There can always be improvements to our digital infrastructure, and if there was continued investment in this area, coupled with the education and reassurance of how using confidential data can progress research and health care, that would be very beneficial.
Can you tell us about a memorable application from your time as Vice Chair of CAG?
The request for researchers to access biobanks required a huge amount of analysis and was a real turning point, due to its scale and size.
Biobanks play a crucial role in facilitating valuable research, providing access to crucial tissue, blood samples, DNA and data that help scientists improve our understanding of health and disease.
CAG reviewed how researchers could be given access to biobanks, to accelerate research without compromising trust – and it worked.
A year after we reviewed the application, a public dialogue commissioned by the HRA and the HumanTissue Authority (HTA) found that patients would be happy to share personal data alongside tissue that they have donated to biobanks – if they are given a clear explanation of how their data would be used and the opportunity to opt out.
I think nowadays, the research community has become much more conscious about protecting data and the need to be rigorous in applications to assure us they have thought about confidentiality and security.
As a result we are seeing better and more thorough applications coming through to CAG.
What do you see for the future of patient data?
Of course artificial intelligence (AI) is becoming engrained in our daily lives, and I think we can draw some parallels to 30 years ago, when there were mixed but mainly sceptical reactions to such rapid digital change.
Now I know that that was the fear of the unknown, and having seen the advancements possible, I am sure AI will be a huge advantage to patient care and research.
The role of the CAG will be as important as ever, to ensure its safe and appropriate use.

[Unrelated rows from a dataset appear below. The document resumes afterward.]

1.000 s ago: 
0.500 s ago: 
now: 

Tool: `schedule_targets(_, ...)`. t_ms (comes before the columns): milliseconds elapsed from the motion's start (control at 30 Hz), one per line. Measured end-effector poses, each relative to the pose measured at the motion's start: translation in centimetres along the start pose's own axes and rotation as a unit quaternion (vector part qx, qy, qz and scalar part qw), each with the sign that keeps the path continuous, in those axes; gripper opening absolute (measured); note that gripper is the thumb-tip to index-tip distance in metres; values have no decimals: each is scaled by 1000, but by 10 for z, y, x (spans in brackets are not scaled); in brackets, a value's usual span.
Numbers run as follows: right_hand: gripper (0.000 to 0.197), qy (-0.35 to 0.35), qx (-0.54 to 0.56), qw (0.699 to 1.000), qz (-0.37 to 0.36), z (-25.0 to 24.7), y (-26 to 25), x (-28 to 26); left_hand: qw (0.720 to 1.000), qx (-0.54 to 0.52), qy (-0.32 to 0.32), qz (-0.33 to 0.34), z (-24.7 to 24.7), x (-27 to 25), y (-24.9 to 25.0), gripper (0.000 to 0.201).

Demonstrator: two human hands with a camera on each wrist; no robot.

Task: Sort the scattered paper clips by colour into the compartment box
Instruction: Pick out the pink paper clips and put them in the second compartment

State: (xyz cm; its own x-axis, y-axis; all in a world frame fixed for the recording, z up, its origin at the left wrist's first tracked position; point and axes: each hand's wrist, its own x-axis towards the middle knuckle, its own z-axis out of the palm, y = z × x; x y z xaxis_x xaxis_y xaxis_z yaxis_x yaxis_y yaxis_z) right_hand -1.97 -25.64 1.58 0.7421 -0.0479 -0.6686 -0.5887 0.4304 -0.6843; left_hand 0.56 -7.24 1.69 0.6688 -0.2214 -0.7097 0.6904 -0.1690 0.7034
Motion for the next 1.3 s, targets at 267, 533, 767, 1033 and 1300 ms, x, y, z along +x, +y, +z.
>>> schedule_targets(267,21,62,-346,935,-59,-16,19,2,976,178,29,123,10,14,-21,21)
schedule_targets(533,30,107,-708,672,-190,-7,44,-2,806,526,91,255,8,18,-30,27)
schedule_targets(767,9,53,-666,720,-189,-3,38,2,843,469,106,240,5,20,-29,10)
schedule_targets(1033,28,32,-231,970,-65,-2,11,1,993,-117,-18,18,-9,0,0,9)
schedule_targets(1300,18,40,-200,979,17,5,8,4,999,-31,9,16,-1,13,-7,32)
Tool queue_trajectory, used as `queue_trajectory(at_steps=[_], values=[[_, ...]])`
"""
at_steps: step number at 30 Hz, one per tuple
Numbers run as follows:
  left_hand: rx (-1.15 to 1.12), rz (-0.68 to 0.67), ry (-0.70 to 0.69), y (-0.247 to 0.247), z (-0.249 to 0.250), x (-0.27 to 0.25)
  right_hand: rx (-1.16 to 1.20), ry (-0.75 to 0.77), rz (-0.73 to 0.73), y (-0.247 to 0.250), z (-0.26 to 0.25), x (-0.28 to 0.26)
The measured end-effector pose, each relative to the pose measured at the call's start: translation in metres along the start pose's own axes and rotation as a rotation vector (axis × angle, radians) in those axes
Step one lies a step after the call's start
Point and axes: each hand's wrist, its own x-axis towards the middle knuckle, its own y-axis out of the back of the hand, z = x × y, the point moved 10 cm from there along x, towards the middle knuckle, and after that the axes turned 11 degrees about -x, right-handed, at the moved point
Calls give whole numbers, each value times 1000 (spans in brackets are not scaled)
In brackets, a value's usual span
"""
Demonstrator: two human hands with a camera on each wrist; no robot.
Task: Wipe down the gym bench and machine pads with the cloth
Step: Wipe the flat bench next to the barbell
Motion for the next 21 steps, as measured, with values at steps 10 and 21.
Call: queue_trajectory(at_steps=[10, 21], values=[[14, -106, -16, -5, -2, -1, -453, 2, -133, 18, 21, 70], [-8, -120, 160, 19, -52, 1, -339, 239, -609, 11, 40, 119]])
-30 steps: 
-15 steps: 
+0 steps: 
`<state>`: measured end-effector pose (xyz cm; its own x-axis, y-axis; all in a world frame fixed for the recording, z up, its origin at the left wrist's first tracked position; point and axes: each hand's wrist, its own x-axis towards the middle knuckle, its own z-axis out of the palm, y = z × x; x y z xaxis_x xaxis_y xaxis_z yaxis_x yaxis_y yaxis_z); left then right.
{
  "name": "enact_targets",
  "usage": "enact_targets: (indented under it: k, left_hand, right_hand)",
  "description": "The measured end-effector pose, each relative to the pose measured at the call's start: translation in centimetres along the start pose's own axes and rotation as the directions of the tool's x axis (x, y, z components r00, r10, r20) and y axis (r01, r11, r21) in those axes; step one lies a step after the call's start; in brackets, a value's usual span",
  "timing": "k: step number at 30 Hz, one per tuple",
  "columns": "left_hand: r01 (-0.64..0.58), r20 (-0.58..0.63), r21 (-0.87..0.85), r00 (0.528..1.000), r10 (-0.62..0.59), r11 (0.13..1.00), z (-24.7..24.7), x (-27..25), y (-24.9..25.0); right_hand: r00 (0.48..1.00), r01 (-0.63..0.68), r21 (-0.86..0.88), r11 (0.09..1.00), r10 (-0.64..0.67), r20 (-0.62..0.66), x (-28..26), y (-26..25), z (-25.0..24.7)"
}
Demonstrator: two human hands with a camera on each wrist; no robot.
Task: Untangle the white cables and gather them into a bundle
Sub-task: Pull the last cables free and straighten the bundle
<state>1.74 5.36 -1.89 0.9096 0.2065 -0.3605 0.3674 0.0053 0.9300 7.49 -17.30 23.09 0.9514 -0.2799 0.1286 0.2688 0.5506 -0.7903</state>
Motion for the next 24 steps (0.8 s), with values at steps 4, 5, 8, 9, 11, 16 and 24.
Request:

How would you sum up your experience in CAG?
It’s been a hugely fulfilling experience. Some of the best sessions have been the more difficult applications to review, where we have felt challenged but been so focused on the purpose.
I’ve met some great intellects and immensely enjoyed working through these applications with the group. It has been one of the great joys and privileges of my life.
We are so grateful to Patrick for his outstanding commitment.
His expertise and experience will be hugely missed, and on behalf of everyone at the Health Research Authority, we want to say a massive thank you:
Tony Calland, Chair of CAG"Really great contributions to any committee are the ones that happen quietly. The concise pearls of wisdom, generated by experience, the detailed knowledge of the subject, and the confident authority which has been earned over years. Patrick's contributions were rich in all of these qualities.
"I have had the honour of working with Patrick in England and Wales. He chaired the Welsh Information Governance Board where we both worked to advise the Welsh NHS and Government on the importance of safe and good governance of confidential data.
"He has given me great support in my role as Chair of the CAG, sound common sense and a realistic appraisal of the possible and the not so possible. The CAG committee, the HRA and the data governance world owe a real debt to him, and I have no doubt that he will be missed on the committee."
Dr Paul Mills, Confidentiality Advisory Group Manager“Patrick has been central, not only to the work of the Confidentiality Advisory Group for the past 11 years, but also to the groups before CAG.
"Patrick has quietly volunteered his time to this cause since the 1990s and has made a significant contribution to the HRA and to shaping national research landscape in relation to the use of data.
"We are incredibly sad to be losing Patrick’s knowledge and insight, but are forever grateful for the time he has volunteered and wish him well for the future.”